ACTION ITEM
Dropping every picture, set down exactly the lines in the entries below, starting with the line with "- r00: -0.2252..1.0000" and going on through the line with "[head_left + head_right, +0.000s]".

[RECORD SET]

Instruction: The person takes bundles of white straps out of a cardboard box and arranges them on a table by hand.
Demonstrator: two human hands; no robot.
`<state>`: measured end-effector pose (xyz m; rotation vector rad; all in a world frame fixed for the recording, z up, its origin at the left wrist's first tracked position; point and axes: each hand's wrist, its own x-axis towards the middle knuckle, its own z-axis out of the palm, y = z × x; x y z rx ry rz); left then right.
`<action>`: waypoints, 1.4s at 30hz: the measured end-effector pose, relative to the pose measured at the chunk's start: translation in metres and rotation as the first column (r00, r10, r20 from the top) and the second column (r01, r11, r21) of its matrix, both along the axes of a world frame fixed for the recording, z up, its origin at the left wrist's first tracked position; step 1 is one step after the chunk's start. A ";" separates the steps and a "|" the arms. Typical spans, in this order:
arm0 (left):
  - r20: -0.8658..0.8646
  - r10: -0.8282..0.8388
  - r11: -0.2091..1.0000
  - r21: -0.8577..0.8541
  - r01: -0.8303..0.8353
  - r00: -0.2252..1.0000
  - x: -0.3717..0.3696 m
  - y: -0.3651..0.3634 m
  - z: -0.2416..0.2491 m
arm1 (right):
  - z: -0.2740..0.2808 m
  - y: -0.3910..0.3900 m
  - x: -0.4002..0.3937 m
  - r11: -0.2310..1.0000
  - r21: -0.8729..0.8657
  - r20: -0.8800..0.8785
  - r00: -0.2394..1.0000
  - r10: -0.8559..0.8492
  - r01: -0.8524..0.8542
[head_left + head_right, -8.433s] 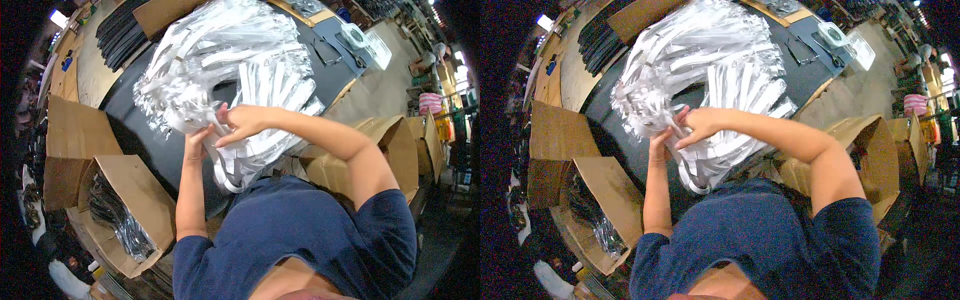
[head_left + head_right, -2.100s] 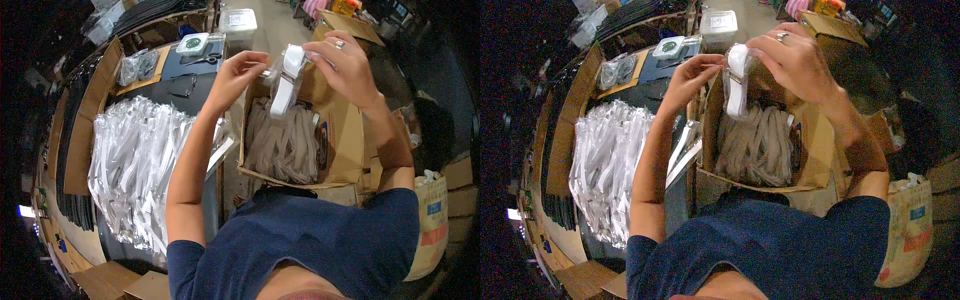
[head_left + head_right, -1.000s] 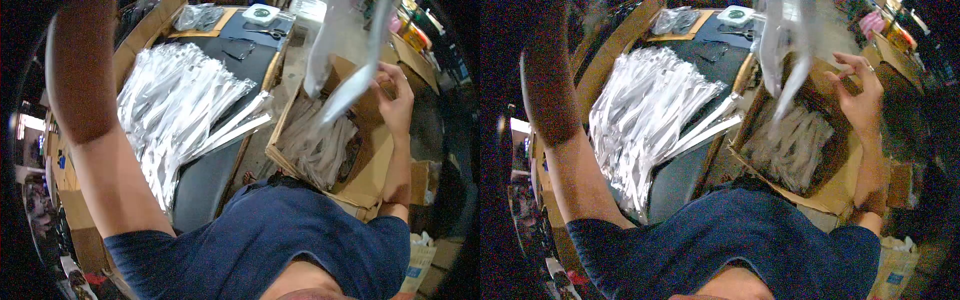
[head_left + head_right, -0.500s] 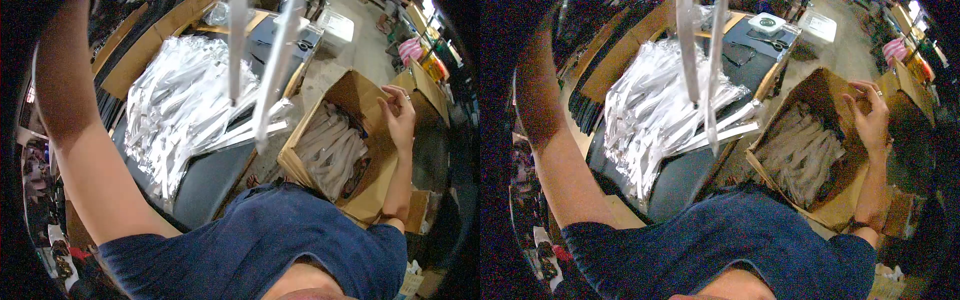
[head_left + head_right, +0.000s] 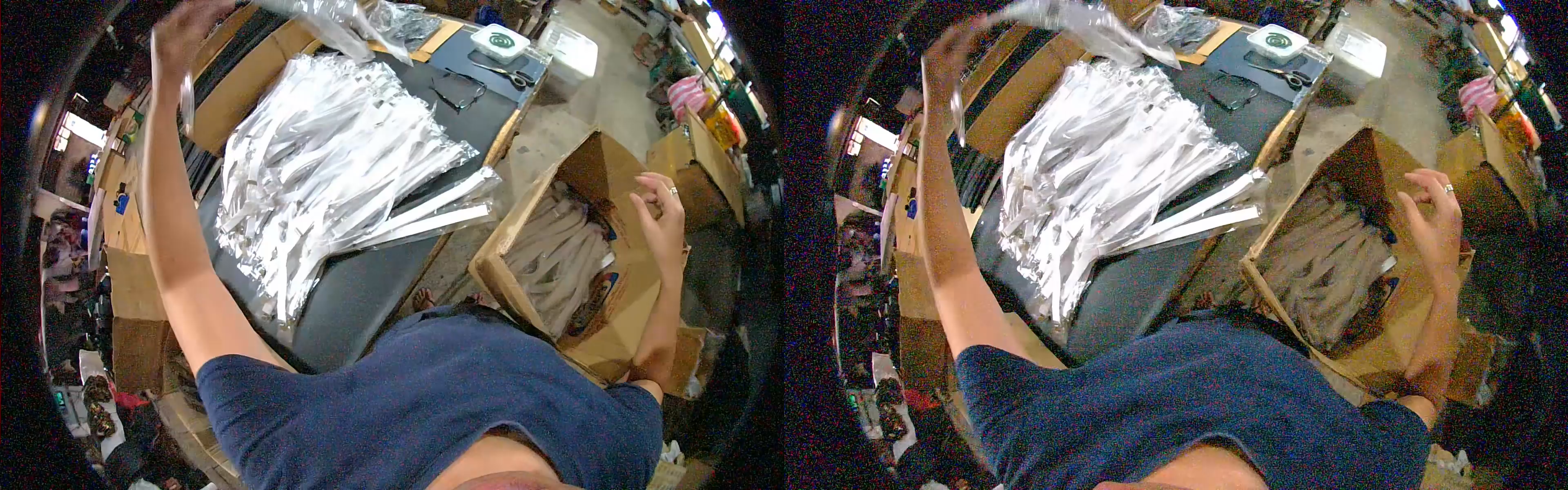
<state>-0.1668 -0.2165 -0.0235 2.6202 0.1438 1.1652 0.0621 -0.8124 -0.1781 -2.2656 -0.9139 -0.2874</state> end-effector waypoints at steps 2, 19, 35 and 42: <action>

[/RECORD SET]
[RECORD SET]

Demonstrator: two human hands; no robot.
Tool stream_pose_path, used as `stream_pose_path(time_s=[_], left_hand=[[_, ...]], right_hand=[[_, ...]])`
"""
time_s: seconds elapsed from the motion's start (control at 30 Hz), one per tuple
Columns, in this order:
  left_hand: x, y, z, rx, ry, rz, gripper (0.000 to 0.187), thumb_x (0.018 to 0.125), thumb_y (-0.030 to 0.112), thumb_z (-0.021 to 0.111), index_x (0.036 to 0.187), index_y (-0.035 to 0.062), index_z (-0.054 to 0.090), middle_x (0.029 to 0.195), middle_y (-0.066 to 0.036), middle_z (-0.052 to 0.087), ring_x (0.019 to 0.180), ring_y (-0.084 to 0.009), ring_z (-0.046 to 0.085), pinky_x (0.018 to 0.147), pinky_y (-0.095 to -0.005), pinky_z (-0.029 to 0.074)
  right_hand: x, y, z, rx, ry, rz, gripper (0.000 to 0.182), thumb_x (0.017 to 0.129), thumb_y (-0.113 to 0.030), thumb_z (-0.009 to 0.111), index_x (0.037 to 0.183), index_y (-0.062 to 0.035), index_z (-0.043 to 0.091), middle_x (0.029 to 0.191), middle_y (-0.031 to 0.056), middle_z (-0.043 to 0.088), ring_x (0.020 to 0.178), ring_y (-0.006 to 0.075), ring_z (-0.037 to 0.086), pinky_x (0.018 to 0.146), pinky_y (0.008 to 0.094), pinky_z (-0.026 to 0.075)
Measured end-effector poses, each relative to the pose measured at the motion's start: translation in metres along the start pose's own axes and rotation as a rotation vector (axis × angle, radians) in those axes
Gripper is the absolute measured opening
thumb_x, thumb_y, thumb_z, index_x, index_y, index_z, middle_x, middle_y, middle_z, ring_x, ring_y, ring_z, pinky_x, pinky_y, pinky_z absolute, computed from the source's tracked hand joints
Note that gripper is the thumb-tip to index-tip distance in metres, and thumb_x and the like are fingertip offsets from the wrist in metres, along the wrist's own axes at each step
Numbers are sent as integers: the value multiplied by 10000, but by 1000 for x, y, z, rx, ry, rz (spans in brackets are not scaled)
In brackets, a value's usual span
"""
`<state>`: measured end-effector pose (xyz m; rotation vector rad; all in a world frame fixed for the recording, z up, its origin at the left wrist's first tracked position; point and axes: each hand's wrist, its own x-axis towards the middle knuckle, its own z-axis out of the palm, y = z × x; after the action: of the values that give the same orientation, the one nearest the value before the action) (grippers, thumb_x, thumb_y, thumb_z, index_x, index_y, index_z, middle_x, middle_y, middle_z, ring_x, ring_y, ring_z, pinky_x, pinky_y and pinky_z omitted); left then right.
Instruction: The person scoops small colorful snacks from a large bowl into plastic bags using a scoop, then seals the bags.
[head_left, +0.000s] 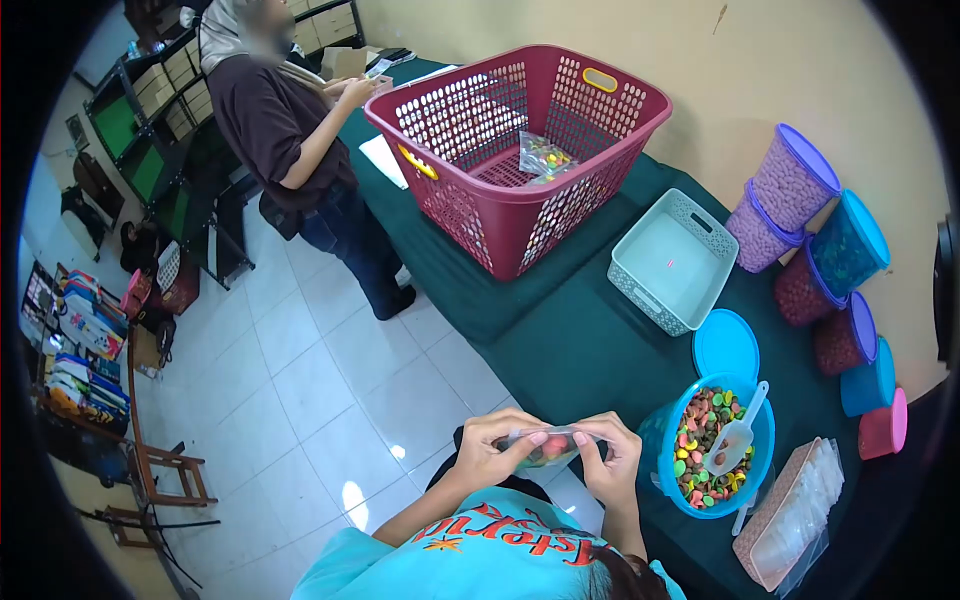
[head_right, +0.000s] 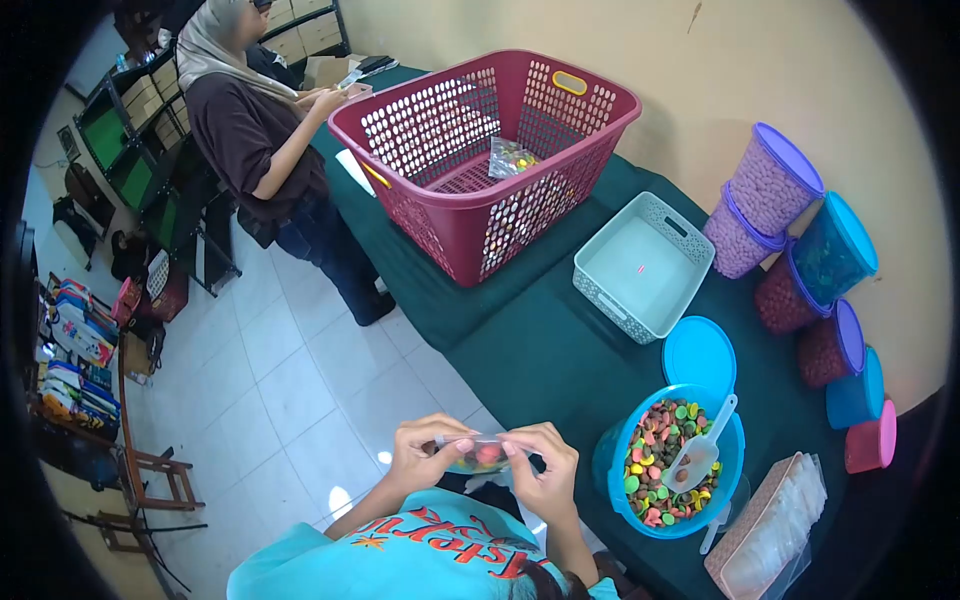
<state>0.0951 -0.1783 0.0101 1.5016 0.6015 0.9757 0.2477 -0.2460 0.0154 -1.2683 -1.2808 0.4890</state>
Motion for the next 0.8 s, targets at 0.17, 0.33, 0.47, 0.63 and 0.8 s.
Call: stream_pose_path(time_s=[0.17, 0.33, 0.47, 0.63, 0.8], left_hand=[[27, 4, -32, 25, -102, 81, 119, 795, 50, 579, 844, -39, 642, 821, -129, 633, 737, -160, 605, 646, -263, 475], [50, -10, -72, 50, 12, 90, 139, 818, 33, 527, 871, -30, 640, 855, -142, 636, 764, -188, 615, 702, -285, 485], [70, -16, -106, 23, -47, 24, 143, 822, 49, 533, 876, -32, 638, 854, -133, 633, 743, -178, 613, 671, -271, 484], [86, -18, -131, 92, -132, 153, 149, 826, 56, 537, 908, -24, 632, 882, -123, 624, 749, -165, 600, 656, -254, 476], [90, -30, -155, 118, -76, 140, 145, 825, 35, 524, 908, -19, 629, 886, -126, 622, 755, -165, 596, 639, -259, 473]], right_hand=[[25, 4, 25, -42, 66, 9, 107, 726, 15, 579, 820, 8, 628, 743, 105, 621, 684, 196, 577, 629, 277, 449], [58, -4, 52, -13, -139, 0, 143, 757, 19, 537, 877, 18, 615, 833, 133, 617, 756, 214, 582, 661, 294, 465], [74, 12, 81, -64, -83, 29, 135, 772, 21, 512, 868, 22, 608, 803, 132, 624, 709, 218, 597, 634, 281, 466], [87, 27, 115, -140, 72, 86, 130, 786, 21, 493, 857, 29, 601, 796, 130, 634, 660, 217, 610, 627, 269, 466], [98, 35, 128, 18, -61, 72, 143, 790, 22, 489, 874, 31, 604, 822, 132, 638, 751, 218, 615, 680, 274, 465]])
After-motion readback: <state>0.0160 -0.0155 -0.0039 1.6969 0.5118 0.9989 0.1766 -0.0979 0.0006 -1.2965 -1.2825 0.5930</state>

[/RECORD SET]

SOLUTION TO THIS PROBLEM
  - r00: -0.2252..1.0000
  - x: -0.3717..0.3696 m
  - y: -0.3651..0.3634 m
  - z: -0.2416..0.2491 m
arm1 (right):
  - z: -0.2740..0.2808 m
  - y: -0.3910..0.3900 m
  - x: -0.4002..0.3937 m
  - r11: -0.2310..1.0000
  - r21: -0.8729..0.8657
  - r20: -0.8800..0.8785
  - r00: -0.2394..1.0000
  - r10: -0.8559..0.8492
  - r01: -0.8524..0.8542
[head_left + head_right, -8.433s] 
[head_left + head_right, -2.100s] 
[head_left + head_right, -1.000s] 
[head_left + head_right, -0.500s] 
[head_left + head_right, +0.000s] 

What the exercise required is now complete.